We will walk you through the process of setting up a minimal examples of the first use-case by creating feedback task, logging feedback, and viewing it in the log10 dashboard in this guide. For more in-depth information, see the feedback API reference.

Install the log10 client library

$ pip install log10-io

Then add your log10 credentials to your environment. See here (opens in a new tab) for more information on how to get your credentials.

$ source ~/.bashrc

Create a task

Tasks define the structure of the feedback you want to capture using JSON schema. You can define the fields and their types, and set default values and validation rules.

$ log10 feedback task create --name emoji_feedback_task --json-schema {"type": "object", "properties": {"feedback": {"type": "string", "enum": ["😀", "😬", "😐", "🙁", "😫"]}}, "required": ["feedback"]}' --completion-tags-selector "unique-tag" --instruction "Provide feedback using emojis"

This will return a task id that you can use to log completions. Save it for later.

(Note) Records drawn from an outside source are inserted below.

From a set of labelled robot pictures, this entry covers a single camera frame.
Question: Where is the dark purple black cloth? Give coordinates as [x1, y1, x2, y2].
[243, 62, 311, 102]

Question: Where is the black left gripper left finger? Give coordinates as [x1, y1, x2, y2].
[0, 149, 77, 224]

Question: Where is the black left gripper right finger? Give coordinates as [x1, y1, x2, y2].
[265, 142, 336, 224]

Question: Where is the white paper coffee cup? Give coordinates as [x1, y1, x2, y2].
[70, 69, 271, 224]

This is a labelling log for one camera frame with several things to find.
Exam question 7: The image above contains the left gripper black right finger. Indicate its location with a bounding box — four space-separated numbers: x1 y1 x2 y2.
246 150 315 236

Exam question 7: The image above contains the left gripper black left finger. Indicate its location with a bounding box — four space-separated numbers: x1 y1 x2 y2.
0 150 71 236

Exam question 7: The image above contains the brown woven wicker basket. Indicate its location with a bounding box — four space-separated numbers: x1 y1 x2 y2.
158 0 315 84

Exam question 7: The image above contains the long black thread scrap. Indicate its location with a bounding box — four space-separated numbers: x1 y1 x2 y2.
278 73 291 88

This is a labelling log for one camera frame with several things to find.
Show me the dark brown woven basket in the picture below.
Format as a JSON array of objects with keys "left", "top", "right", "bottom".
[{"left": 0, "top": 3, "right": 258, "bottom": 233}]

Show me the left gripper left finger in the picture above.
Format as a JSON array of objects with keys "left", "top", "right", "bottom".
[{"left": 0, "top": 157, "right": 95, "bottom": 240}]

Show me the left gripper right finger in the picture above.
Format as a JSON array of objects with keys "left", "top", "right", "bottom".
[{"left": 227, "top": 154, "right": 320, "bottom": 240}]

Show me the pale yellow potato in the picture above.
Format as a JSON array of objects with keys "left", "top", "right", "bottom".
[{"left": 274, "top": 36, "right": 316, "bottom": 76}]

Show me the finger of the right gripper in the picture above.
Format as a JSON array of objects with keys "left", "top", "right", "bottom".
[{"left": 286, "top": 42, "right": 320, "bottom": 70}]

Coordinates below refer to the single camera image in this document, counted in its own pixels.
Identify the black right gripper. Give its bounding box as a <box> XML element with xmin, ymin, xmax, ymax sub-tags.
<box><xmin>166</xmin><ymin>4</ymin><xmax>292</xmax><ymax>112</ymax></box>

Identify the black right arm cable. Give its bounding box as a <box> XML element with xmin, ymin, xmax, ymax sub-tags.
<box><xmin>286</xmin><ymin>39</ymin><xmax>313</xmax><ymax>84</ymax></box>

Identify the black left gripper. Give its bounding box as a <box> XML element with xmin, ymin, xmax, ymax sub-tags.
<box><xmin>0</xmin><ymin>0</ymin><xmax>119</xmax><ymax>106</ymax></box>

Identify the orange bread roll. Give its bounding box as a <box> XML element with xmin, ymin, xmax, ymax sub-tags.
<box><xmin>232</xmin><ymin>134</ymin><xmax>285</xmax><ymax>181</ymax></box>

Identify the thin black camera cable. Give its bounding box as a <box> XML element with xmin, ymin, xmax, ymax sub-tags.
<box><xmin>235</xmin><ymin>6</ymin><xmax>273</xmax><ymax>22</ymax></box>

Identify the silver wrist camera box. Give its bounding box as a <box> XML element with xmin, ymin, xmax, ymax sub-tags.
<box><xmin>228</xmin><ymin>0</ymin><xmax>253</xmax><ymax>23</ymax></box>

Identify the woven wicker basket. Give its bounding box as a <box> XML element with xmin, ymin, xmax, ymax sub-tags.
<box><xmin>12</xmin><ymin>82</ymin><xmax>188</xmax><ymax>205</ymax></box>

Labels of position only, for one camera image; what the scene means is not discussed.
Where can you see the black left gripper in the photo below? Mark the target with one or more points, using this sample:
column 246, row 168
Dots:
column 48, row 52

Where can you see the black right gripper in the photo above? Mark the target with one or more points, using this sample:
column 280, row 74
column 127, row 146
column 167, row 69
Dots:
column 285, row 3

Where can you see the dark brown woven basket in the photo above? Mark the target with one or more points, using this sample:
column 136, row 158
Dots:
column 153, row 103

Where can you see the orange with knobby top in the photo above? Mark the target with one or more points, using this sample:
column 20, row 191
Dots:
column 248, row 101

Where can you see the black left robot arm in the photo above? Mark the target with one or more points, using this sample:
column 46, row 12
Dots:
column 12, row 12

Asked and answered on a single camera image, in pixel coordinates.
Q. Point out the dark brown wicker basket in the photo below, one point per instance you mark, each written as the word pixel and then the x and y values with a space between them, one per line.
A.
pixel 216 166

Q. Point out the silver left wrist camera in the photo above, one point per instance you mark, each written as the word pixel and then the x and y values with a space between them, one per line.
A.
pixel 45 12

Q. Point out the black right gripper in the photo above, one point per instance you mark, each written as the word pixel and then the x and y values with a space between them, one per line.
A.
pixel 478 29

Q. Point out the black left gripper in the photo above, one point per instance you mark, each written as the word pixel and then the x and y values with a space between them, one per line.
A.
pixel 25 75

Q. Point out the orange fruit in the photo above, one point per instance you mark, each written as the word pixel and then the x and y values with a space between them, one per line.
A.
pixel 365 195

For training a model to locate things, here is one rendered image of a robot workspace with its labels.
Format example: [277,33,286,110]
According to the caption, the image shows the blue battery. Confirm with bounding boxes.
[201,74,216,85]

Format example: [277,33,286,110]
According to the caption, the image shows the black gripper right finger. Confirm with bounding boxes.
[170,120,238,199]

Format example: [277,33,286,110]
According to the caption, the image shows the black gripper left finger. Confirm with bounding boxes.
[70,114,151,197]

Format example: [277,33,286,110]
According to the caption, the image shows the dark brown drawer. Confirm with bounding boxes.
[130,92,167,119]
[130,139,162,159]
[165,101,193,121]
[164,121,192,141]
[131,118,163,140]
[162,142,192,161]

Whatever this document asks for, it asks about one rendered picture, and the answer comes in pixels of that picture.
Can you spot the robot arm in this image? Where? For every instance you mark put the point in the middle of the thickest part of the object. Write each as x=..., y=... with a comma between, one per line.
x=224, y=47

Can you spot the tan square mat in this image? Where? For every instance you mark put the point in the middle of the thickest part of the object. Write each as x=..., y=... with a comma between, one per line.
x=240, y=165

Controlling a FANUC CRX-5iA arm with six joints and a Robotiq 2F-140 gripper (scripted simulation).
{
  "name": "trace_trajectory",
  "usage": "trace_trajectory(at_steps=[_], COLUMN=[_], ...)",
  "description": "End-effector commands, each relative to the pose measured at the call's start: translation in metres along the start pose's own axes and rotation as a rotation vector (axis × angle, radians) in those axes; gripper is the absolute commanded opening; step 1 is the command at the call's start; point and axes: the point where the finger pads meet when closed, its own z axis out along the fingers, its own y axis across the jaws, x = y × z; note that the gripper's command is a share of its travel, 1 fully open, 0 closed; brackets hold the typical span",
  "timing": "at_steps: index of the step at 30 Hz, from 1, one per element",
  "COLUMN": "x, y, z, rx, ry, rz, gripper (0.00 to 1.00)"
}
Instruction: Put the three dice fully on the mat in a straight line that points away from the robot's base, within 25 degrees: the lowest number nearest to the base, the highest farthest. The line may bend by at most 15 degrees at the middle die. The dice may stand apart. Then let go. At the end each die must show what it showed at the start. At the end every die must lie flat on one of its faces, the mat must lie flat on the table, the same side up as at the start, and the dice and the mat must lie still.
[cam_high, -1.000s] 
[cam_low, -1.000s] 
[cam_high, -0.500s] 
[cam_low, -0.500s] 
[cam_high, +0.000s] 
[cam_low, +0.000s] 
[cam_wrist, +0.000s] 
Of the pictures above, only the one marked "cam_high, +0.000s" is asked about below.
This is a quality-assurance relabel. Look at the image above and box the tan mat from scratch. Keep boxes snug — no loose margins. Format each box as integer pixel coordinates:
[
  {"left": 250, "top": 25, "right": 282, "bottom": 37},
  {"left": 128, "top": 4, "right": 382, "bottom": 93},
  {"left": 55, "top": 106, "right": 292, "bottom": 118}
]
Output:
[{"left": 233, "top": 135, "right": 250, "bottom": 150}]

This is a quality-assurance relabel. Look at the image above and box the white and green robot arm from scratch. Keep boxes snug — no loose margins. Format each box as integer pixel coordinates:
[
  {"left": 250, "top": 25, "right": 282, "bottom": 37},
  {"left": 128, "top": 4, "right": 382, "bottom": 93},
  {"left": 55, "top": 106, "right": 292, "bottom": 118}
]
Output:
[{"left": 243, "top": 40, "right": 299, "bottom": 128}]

$ export TASK_ID=<TASK ID FROM CREATE CALL>

Log completions

We map feedback to completions using tags and tag selectors. Tag selectors are used to filter completions based on tags.

To make sure you don't accidentially apply feedback to the wrong completions, you can use a unique tag for each completion (or group of completions). For instance, tracking it with your internal session ids.

To run a test completion which applies unique-tag, save the following to example.py

from log10.load import OpenAI
 
client = OpenAI(tags=["unique-tag"])
response = client.chat.completions.create(
    model="gpt-3.5-turbo",
    messages=[{"role": "user", "content": "Count to 200"}],
    temperature=0,
)
 
print(response)

And run it with this:

$ python example.py

Add feedback

You can now log feedback from your users using the task id you saved and attach it to the completion(s).

$ log10 feedback create --task_id $TASK_ID --values '
  {
    "feedback": "😀"
  }' --completion_tags_selector "unique-tag"

View feedback

You can view feedback in the log10 dashboard or using CLI.

Feedback screenshot

CLI

$ log10 feedback list --help
Usage: log10 feedback list [OPTIONS]
 
  List feedback based on the provided criteria. This command allows fetching
  feedback for a specific task or across all tasks, with control over the
  starting point and the number of items to retrieve.
 
Options:
  --offset INTEGER  The starting index from which to begin the feedback fetch.
                    Defaults to 0.
  --limit INTEGER   The maximum number of feedback items to retrieve. Defaults
                    to 25.
  --task_id TEXT    The specific Task ID to filter feedback. If not provided,
                    feedback for all tasks will be fetched.

Download feedback

You can download feedback using CLI.

$ log10 feedback download --help
Usage: log10 feedback download [OPTIONS]
 
  Download feedback based on the provided criteria. This command allows
  fetching feedback for a specific task or across all tasks, with control over
  the starting point and the number of items to retrieve.
 
Options:
  --offset INTEGER  The starting index from which to begin the feedback fetch.
                    Leave empty to start from the beginning.
  --limit TEXT      The maximum number of feedback items to retrieve. Leave
                    empty to retrieve all.
  --task_id TEXT    The specific Task ID to filter feedback. If not provided,
                    feedback for all tasks will be fetched.
  -f, --file TEXT   Path to the file where the feedback will be saved. The
                    feedback data is saved in JSON Lines (jsonl) format. If
                    not specified, feedback will be printed to stdout.